Nous sommes sur un domaine qui reste assez récent et progresse très rapidement donc qui est assez compliqué à intégrer dans une formation déjà très dense aujourd’hui. Mais nous avons déjà le programme fixe qui permet de sensibiliser sur la manière d’utiliser la technologie et l’apprentissage sur le tas, de pairs à pairs, à gérer ces outils en pratique, par exemple pendant l’internat (imagerie, chirurgie).
« Le plus urgent concerne le financement de la formation »
Nextep : Qu’attendez-vous du prochain Gouvernement ? Quelles mesures urgentes devraient selon vous être inscrites dans le PLFSS ?
Lucas Poittevin : Vous savez que d’habitude les orientations sont généralement données avant l’été et que la période actuelle est normalement celle des validations et arbitrages. Evidemment, le contexte actuel bouleverse complètement la donne.
Dans l’idéal, le plus urgent concerne le financement de la formation, à mettre en adéquation avec la progression du nombre d’étudiants. Pour former plus d’étudiants, il faut plus de formateurs, de maitres de stage, sans oublier les terrains de stage, certains étant obligés d’alterner une semaine sur deux, faute de lieux suffisants. Le Premier Ministre précédent souhaitait former 16 000 médecins d’ici 2027 mais il faut mettre le budget en adéquation sinon, en restant sur les mêmes niveaux que pour 8 000 étudiants, la qualité ne pourra être au rendez-vous.
Toujours d’un point de vue financier, puisque l’on parle du PLFSS, il faudrait avancer sur la précarité, notamment dans le cadre des stages, qui sont très mal payés alors qu’il n’est pas possible de travailler à côté comme d’autres étudiants mais qu’il y a toujours un loyer à payer, des livres à acheter, etc. Pour cela, il faut une augmentation de l’enveloppe MERRI. Mais l’axe de la rémunération n’est pas le seul. Il faut aussi aider sur les déplacements, revoir le système des bourses… L’idée est d’ouvrir ces réflexions pour faire avancer les choses. En commençant par un changement de mentalité pour comprendre qu’actuellement des étudiants peuvent se retrouver en situation de précarité, même en médecine.

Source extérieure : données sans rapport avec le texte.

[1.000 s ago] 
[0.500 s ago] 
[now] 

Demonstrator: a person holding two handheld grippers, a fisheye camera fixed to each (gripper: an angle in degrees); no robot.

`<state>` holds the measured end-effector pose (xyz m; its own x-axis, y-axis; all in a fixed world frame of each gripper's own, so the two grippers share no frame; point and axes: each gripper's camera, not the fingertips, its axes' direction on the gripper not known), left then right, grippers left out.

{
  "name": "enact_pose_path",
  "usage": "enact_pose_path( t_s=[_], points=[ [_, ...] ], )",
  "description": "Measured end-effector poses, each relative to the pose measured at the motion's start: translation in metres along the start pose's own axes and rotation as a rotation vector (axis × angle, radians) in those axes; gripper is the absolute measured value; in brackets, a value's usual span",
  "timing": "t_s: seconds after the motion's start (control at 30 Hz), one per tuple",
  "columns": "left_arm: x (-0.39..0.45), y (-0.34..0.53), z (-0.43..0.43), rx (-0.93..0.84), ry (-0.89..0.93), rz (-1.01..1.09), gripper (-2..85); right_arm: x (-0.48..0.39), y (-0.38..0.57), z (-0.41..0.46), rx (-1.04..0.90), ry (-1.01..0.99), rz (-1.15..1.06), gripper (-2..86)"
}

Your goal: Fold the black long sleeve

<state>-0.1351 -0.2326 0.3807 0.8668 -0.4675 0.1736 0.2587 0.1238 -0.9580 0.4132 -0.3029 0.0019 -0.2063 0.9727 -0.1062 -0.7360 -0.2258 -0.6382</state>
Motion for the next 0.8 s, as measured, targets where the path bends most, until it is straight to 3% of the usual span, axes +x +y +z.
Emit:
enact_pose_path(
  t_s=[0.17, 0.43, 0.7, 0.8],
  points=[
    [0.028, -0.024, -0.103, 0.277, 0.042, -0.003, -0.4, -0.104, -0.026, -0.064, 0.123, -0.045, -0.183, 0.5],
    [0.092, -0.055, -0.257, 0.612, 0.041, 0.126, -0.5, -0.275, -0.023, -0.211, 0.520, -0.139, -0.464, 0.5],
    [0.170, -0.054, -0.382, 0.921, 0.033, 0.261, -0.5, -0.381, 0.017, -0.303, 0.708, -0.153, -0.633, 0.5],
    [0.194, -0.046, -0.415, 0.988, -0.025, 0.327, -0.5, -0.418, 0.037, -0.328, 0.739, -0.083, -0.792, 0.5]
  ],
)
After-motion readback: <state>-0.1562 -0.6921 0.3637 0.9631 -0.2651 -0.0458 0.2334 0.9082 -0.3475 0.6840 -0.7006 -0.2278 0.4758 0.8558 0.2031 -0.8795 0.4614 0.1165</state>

Pour terminer, je souhaiterais pointer que nous nous sommes saisis de la thématique de l’accès aux soins en montrant comment il est possible de l’améliorer en améliorant la démographie médicale. La contrainte à l’installation est une ligne rouge pour nous. Vue la composition parlementaire actuelle, le sujet risque de revenir mais il faut réussir à expliquer que cela ne marchera pas – en rappelant par exemple que la CNAM montre tous les ans dans son rapport charges et produits que la médecine générale est la mieux mieux répartie alors qu’elle n’est pas régulée – et qu’il existe des alternatives. La problématique est surtout celle du nombre plus que de la répartition. Il faut là aussi réfléchir à des solutions qui soient viables sur le long terme pour pouvoir offrir à la population des réponses à ses besoins en santé.